WORK TO COMPLETE:
Transcribe exactly everything in the data below from the line containing "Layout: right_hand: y" down to the line containing "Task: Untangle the", both lines included and nothing further.

DATASET CONTENT:

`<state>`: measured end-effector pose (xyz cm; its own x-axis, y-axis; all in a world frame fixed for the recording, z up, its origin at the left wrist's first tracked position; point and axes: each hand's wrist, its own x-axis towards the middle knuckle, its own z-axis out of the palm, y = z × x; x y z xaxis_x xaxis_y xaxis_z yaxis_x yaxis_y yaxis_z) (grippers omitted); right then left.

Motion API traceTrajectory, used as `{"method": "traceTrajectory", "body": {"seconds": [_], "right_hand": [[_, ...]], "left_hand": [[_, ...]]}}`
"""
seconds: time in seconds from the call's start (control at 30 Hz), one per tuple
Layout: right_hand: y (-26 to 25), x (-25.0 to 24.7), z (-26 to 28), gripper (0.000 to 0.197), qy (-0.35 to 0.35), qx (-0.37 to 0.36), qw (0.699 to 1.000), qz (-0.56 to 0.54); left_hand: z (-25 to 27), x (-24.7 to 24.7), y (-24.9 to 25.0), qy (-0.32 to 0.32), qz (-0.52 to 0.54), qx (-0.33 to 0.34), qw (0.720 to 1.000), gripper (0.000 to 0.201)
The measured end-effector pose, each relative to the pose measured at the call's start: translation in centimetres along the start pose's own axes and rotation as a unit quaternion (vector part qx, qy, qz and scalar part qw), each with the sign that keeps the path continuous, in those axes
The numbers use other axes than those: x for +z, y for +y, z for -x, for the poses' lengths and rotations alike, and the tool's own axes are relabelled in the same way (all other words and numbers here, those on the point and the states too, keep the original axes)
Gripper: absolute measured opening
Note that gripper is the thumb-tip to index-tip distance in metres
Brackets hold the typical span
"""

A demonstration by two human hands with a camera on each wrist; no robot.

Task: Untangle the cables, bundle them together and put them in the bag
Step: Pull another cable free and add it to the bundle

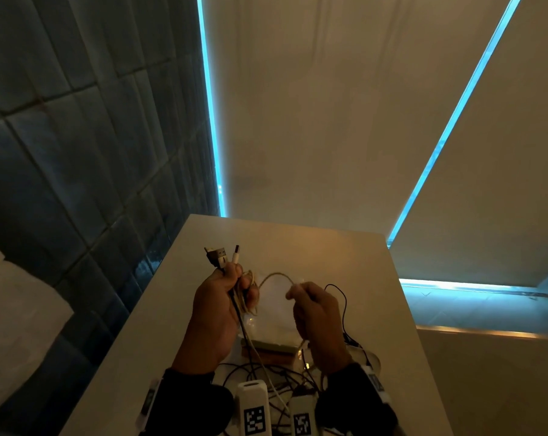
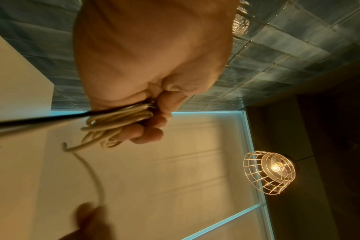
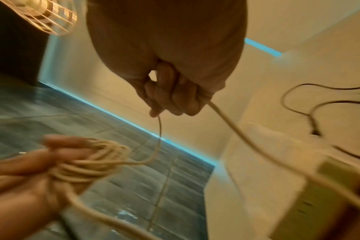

SOLVED EXERCISE:
Layout: right_hand: y (-26 to 25), x (-25.0 to 24.7), z (-26 to 28), gripper (0.000 to 0.197), qy (-0.35 to 0.35), qx (-0.37 to 0.36), qw (0.699 to 1.000), qz (-0.56 to 0.54); left_hand: z (-25 to 27), x (-24.7 to 24.7), y (-24.9 to 25.0), qy (-0.32 to 0.32), qz (-0.52 to 0.54), qx (-0.33 to 0.34), qw (0.720 to 1.000), gripper (0.000 to 0.201)
The measured end-effector pose, each relative to the pose measured at the call's start: translation in centimetres along the start pose's own axes and rotation as a unit quaternion (vector part qx, qy, qz and scalar part qw), each with the sign that keeps the path continuous, in those axes
The numbers use other axes than those: x for +z, y for +y, z for -x, for the poses' lengths and rotations alike, and the tool's own axes are relabelled in the same way (all other words and numbers here, those on the point and the states too, keep the original axes)
Gripper: absolute measured opening
Note that gripper is the thumb-tip to index-tip distance in metres
Brackets hold the typical span
"""

A demonstration by two human hands with a camera on each wrist; no robot.

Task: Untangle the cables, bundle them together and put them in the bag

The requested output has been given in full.